Gunakan stop-loss dan take-profit yang realistis agar modalmu tetap aman.
Akun Demo Forex Canggih Dari QuickPro Akan Membantumu!
Belum yakin membaca arah pergerakan harga emas forex secara real-time? Tenang, kamu bisa belajar dulu tanpa resiko lewat Akun Demo Forex QuickPro.
QuickPro menyediakan:
- Simulasi trading emas dan mata uang dengan data harga real-time.
- Analisis teknikal dan fundamental di dalam aplikasi, cocok untuk pemula maupun trader berpengalaman.
- Tanpa resiko kehilangan uang sungguhan, jadi kamu bisa bereksperimen dan belajar strategi sebelum masuk ke akun real.
Dengan berlatih menggunakan akun demo, kamu bisa memahami pola pergerakan harga emas forex dengan lebih baik, sekaligus mengasah kemampuan membaca momentum pasar seperti yang digunakan para profesional.
Coba Akun Demo Forex QuickPro sekarang, dan pelajari bagaimana strategi analisis emas bisa membantumu mengambil keputusan trading yang lebih cerdas.
Q&A
1. Harga Emas Per Hari Ini Berapa?
Harga emas forex (XAU/USD) per Jumat, 10 Oktober 2025 ditutup di kisaran $4.012,01 per troy ons atau setara sekitar Rp66,7 juta per troy ons (sekitar Rp2,14 juta per gram) dengan kurs Rp16.618 per dolar AS.
Pasar emas saat artikel ini ditulis tutup di akhir pekan (Sabtu, 11 Oktober 2025), jadi harga belum berubah sejak penutupan Jumat. Pergerakan selanjutnya baru akan terlihat saat market forex buka kembali pada Senin (13 Oktober 2025) waktu Asia.
2. Berapa 1 XAU/USD?
Dalam rupiah, 1 XAU/USD setara sekitar Rp66,7 juta per troy ons atau sekitar Rp2,14 juta per gram, berdasarkan harga penutupan Jumat, 10 Oktober 2025 di $4.012,01 dan kurs Rp16.618 per dolar AS.

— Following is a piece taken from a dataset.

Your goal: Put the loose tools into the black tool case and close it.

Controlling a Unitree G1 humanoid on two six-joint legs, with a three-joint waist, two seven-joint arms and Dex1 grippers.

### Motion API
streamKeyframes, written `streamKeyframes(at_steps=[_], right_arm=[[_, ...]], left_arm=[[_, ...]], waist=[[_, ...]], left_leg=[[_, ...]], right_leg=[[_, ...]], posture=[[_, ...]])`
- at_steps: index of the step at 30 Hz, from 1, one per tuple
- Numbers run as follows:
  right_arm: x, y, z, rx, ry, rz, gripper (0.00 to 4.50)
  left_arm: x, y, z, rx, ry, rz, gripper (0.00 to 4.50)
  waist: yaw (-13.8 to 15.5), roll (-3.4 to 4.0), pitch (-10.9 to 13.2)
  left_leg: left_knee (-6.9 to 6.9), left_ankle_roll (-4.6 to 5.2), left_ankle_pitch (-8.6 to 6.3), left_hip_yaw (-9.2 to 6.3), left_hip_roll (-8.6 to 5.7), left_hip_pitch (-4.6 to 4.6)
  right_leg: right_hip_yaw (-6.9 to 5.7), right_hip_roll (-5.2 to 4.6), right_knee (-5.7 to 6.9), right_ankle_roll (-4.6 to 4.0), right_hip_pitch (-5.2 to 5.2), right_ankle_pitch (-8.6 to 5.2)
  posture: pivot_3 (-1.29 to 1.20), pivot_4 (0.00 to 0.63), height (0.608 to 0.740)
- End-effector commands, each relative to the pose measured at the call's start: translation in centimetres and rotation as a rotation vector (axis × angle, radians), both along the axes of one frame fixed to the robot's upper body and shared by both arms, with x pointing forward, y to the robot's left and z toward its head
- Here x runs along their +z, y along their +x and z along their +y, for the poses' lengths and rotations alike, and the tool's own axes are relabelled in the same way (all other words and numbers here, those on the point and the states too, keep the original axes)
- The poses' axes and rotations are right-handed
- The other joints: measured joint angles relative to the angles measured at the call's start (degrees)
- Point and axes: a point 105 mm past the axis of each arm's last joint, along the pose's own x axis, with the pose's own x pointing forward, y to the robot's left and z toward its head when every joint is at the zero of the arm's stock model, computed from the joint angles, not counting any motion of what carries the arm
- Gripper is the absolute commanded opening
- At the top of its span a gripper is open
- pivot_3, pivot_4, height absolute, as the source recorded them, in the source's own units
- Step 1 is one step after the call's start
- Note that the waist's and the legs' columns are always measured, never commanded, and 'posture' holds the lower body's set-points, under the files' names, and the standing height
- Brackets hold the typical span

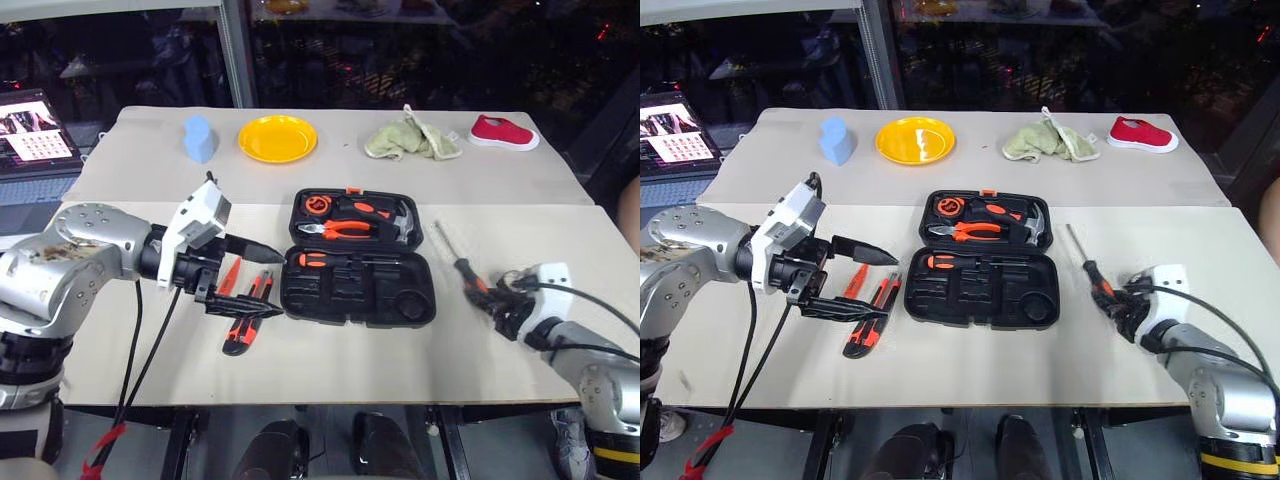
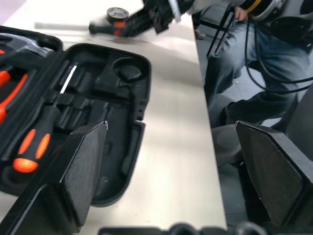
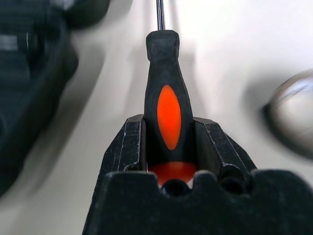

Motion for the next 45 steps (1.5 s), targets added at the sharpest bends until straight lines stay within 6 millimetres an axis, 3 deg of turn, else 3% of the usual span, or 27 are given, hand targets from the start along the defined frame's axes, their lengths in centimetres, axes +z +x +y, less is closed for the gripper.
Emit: streamKeyframes(at_steps=[1,2,4,6,10,14,20,24,45], right_arm=[[6.5,-0.3,1.2,0.192,-0.031,-0.171,1.02],[6.8,-0.3,1.4,0.215,-0.035,-0.173,1.02],[8.8,-0.8,4.4,0.501,-0.105,-0.178,1.02],[9.2,-1.1,6.7,0.732,-0.190,-0.143,1.02],[8.0,-0.2,8.7,0.916,-0.290,-0.115,1.02],[5.2,2.1,10.4,1.071,-0.502,-0.111,1.02],[3.8,5.0,10.7,1.098,-0.585,-0.103,1.02],[3.5,5.6,10.7,1.116,-0.606,-0.110,1.02],[2.4,4.8,11.1,1.132,-0.585,-0.049,1.02]], left_arm=[[0.8,0.4,-0.1,-0.007,-0.001,-0.053,4.50],[0.8,0.5,0.0,-0.007,0.001,-0.054,4.50],[0.8,0.6,0.3,-0.004,0.017,-0.060,4.50],[0.7,0.7,0.7,0.002,0.037,-0.071,4.50],[0.3,0.6,1.3,0.014,0.055,-0.068,4.50],[-0.1,0.1,1.9,0.022,0.090,-0.074,4.50],[-0.1,-0.4,2.2,0.041,0.105,-0.090,4.50],[0.0,-0.5,2.3,0.057,0.104,-0.101,4.50],[0.1,0.3,1.6,0.060,0.088,-0.131,4.50]], waist=[[-0.10,0.13,0.08],[-0.19,0.14,0.08],[-0.27,0.09,0.08],[-0.65,0.27,0.24],[-1.11,0.04,0.28],[-1.34,0.00,0.32],[-0.93,0.01,0.33],[-0.92,0.02,0.33],[-1.32,0.03,0.34]], left_leg=[[0.00,0.00,0.00,0.01,-0.01,0.00],[0.01,0.01,0.00,0.05,-0.01,0.01],[0.00,0.05,0.00,0.00,0.08,0.05],[-0.01,0.10,-0.01,0.08,0.07,0.04],[-0.03,0.41,-0.18,-0.02,0.20,0.10],[-0.01,0.14,-0.03,0.02,0.11,0.01],[0.09,0.07,0.01,0.02,-0.08,-0.85],[0.02,0.04,0.02,-0.05,-0.07,-0.87],[0.03,-0.22,0.17,-0.09,-0.03,-0.81]], right_leg=[[0.00,-0.01,-0.01,0.00,0.02,0.00],[0.01,-0.01,-0.03,0.01,0.02,0.00],[-0.02,-0.03,-0.04,0.00,0.07,0.00],[-0.01,0.05,-0.02,-0.03,0.02,-0.02],[-0.08,-0.06,-0.07,-0.08,0.12,-0.04],[-0.10,-0.12,-0.08,-0.09,0.01,-0.04],[-0.16,-0.13,0.07,-0.09,-0.96,0.03],[-0.23,-0.09,0.00,-0.10,-0.99,0.02],[-0.18,-0.08,0.16,-0.29,-0.96,0.13]], posture=[[0.00,0.150,0.740],[0.00,0.150,0.740],[0.00,0.150,0.740],[0.00,0.150,0.740],[0.00,0.150,0.740],[0.00,0.150,0.740],[0.00,0.150,0.740],[0.00,0.150,0.740],[0.00,0.150,0.740]])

Kurs rupiah dan harga emas dunia bisa berubah setiap hari mengikuti pergerakan dolar AS, suku bunga The Fed, dan sentimen pasar global terhadap aset aman seperti emas.
3. Kenapa XAU/USD Naik Terus?
Kenaikan harga XAU/USD biasanya disebabkan oleh beberapa faktor utama, antara lain:
- Kebijakan suku bunga rendah dari The Federal Reserve (The Fed), yang membuat dolar AS melemah.

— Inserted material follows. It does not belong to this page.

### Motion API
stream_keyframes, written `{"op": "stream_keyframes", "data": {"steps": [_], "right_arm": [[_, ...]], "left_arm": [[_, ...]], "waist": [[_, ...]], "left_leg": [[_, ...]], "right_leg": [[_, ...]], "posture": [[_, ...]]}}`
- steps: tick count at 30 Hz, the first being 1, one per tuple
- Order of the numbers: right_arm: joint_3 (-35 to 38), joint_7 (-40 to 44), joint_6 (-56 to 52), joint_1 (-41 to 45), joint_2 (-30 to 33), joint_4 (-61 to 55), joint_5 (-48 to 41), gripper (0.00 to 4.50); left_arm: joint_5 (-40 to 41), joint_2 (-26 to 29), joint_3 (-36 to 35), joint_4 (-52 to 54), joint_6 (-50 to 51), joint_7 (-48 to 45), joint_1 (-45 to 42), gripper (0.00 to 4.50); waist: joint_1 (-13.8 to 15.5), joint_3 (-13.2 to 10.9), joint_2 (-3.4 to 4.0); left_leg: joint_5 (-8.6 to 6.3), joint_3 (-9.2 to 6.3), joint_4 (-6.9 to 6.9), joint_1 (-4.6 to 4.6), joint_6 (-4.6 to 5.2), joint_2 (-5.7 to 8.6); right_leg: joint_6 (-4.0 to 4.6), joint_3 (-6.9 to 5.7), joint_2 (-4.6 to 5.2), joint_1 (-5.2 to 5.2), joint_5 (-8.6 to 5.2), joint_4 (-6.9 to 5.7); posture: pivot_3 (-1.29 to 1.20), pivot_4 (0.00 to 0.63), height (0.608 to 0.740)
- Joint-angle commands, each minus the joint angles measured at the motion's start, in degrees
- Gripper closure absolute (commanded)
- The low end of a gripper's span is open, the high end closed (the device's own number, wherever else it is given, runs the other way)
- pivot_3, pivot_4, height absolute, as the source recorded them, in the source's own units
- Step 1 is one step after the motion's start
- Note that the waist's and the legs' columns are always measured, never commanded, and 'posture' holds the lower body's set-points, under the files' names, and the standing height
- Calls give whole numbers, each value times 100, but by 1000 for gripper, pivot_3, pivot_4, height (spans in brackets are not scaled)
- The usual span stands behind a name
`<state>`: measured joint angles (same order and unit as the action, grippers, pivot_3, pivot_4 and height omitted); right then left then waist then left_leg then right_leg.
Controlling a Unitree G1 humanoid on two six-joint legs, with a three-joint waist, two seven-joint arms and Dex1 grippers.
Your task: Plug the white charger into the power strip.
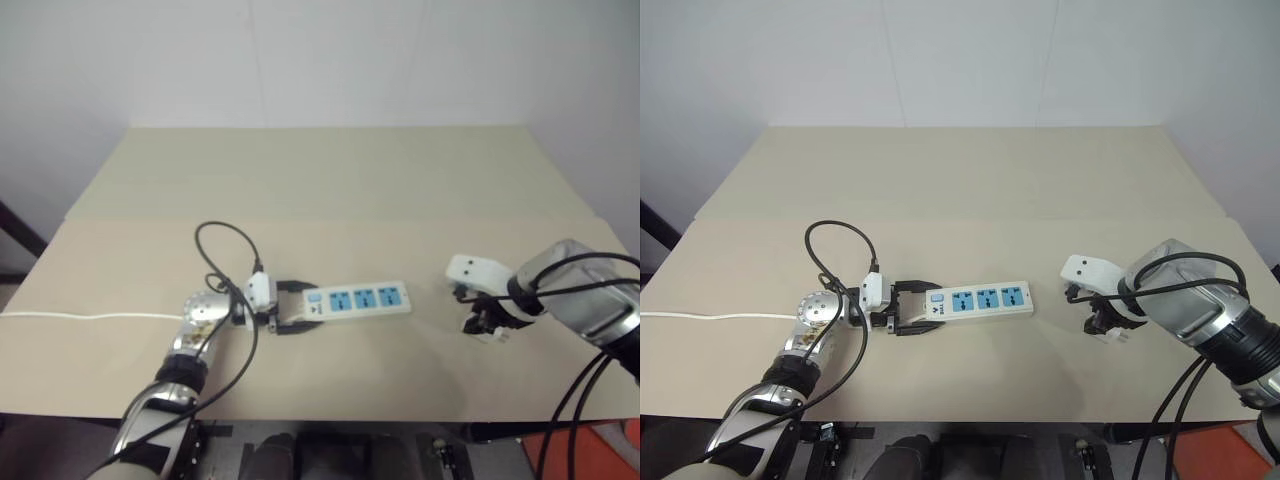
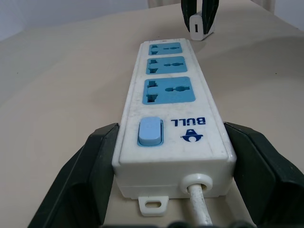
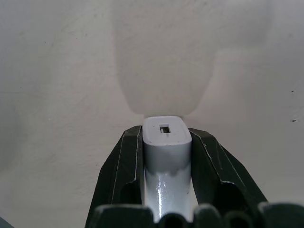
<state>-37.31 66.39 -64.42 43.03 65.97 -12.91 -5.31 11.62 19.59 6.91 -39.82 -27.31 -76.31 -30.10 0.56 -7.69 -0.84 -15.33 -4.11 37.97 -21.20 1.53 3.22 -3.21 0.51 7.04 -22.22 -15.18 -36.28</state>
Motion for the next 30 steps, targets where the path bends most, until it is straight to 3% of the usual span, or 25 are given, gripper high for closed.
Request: {"op": "stream_keyframes", "data": {"steps": [1, 5, 10, 14, 22, 30], "right_arm": [[878, 184, -110, 547, -150, -495, -390, 3370], [1943, -30, 460, 579, -716, -625, -884, 3370], [3867, -444, 1622, -71, -2366, -215, -1998, 3370], [4592, -320, 2454, -796, -3560, 50, -2894, 3370], [4132, 475, 3632, -1230, -4581, 852, -3175, 3370], [3500, 943, 5296, -1183, -5090, 2123, -2396, 3370]], "left_arm": [[-171, 51, 163, -59, 142, -36, 128, 1260], [-132, 83, 180, -21, 210, -144, 136, 1260], [-115, 131, 191, 61, 284, -225, 102, 1260], [-67, 189, 192, 109, 351, -355, 59, 1260], [83, 198, 252, 216, 538, -699, 54, 1260], [112, 224, 285, 449, 662, -781, 154, 1260]], "waist": [[-10, 3, 8], [-8, 6, -1], [1, 14, -23], [-8, 16, -26], [-134, 13, -22], [-136, 13, -20]], "left_leg": [[0, 0, 0, -1, 0, 0], [0, -2, 0, 1, 0, -4], [0, -7, -2, -1, 0, -2], [1, -8, -4, 0, -1, -3], [1, -6, -4, 7, -1, -3], [2, -6, -3, 11, -3, -1]], "right_leg": [[0, 2, 0, -2, 0, -1], [0, -1, -4, 1, 0, 1], [0, 0, -4, 0, 3, 2], [3, 0, -5, -1, 8, -2], [4, 5, -8, -6, 8, -24], [4, 5, -9, -8, 8, -44]], "posture": [[0, 150, 740], [0, 150, 740], [0, 150, 740], [0, 150, 740], [0, 150, 740], [0, 150, 740]]}}
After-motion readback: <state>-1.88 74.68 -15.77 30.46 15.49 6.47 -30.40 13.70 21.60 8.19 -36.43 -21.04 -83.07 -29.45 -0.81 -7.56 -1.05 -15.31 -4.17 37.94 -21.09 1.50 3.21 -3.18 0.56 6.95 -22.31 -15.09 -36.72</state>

- Kondisi geopolitik global seperti perang, ketegangan ekonomi, atau krisis politik yang mendorong investor mencari aset aman (safe haven).
- Permintaan investasi jangka panjang dari bank sentral dan institusi keuangan besar yang terus menambah cadangan emas.

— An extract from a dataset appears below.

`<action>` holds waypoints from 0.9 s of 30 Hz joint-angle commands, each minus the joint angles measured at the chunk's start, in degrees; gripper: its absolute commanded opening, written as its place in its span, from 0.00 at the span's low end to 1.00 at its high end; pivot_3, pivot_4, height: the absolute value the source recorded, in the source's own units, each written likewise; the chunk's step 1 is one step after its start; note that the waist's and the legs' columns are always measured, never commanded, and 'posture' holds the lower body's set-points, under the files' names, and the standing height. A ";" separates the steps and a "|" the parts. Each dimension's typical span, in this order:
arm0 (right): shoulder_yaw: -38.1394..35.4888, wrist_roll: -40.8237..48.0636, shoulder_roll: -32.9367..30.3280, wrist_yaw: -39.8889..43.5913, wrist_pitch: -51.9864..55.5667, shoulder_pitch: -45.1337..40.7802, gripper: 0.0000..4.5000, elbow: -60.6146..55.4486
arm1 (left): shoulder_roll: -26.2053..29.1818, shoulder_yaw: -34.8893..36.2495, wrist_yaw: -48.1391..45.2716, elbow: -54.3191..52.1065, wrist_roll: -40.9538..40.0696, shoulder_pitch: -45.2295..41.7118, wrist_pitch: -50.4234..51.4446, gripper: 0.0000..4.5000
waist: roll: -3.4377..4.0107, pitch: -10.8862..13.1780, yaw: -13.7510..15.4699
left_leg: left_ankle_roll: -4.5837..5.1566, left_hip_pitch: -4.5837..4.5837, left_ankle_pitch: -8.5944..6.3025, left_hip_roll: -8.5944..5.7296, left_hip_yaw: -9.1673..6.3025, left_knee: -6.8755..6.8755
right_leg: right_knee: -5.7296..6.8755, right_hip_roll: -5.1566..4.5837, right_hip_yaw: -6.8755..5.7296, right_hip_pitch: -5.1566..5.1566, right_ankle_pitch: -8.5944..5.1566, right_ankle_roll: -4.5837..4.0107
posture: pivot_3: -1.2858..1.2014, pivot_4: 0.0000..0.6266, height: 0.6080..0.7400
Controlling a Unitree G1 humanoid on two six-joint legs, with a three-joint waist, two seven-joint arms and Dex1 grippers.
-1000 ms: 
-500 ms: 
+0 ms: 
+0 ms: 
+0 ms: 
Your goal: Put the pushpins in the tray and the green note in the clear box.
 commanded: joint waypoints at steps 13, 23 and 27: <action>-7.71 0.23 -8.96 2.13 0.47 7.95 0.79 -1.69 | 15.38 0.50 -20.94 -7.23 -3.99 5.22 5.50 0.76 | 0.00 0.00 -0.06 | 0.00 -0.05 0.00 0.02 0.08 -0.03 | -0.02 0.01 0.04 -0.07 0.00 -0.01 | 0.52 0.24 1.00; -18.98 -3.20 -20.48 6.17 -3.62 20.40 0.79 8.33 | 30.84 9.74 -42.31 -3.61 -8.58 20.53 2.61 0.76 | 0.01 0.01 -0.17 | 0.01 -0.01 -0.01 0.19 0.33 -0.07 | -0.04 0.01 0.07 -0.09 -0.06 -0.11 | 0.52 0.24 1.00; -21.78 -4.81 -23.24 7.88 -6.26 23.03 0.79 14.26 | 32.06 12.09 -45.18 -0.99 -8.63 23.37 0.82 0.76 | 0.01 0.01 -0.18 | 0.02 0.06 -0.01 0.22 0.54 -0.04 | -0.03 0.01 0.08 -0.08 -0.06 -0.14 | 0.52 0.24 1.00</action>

- Inflasi tinggi yang menurunkan daya beli mata uang fiat, sehingga emas dipilih untuk menjaga nilai aset.
Namun, pergerakan emas tidak selalu naik. Saat risiko global mereda atau dolar AS menguat, harga emas forex bisa terkoreksi sementara seperti yang terjadi usai gencatan senjata Israel-Hamas baru-baru ini.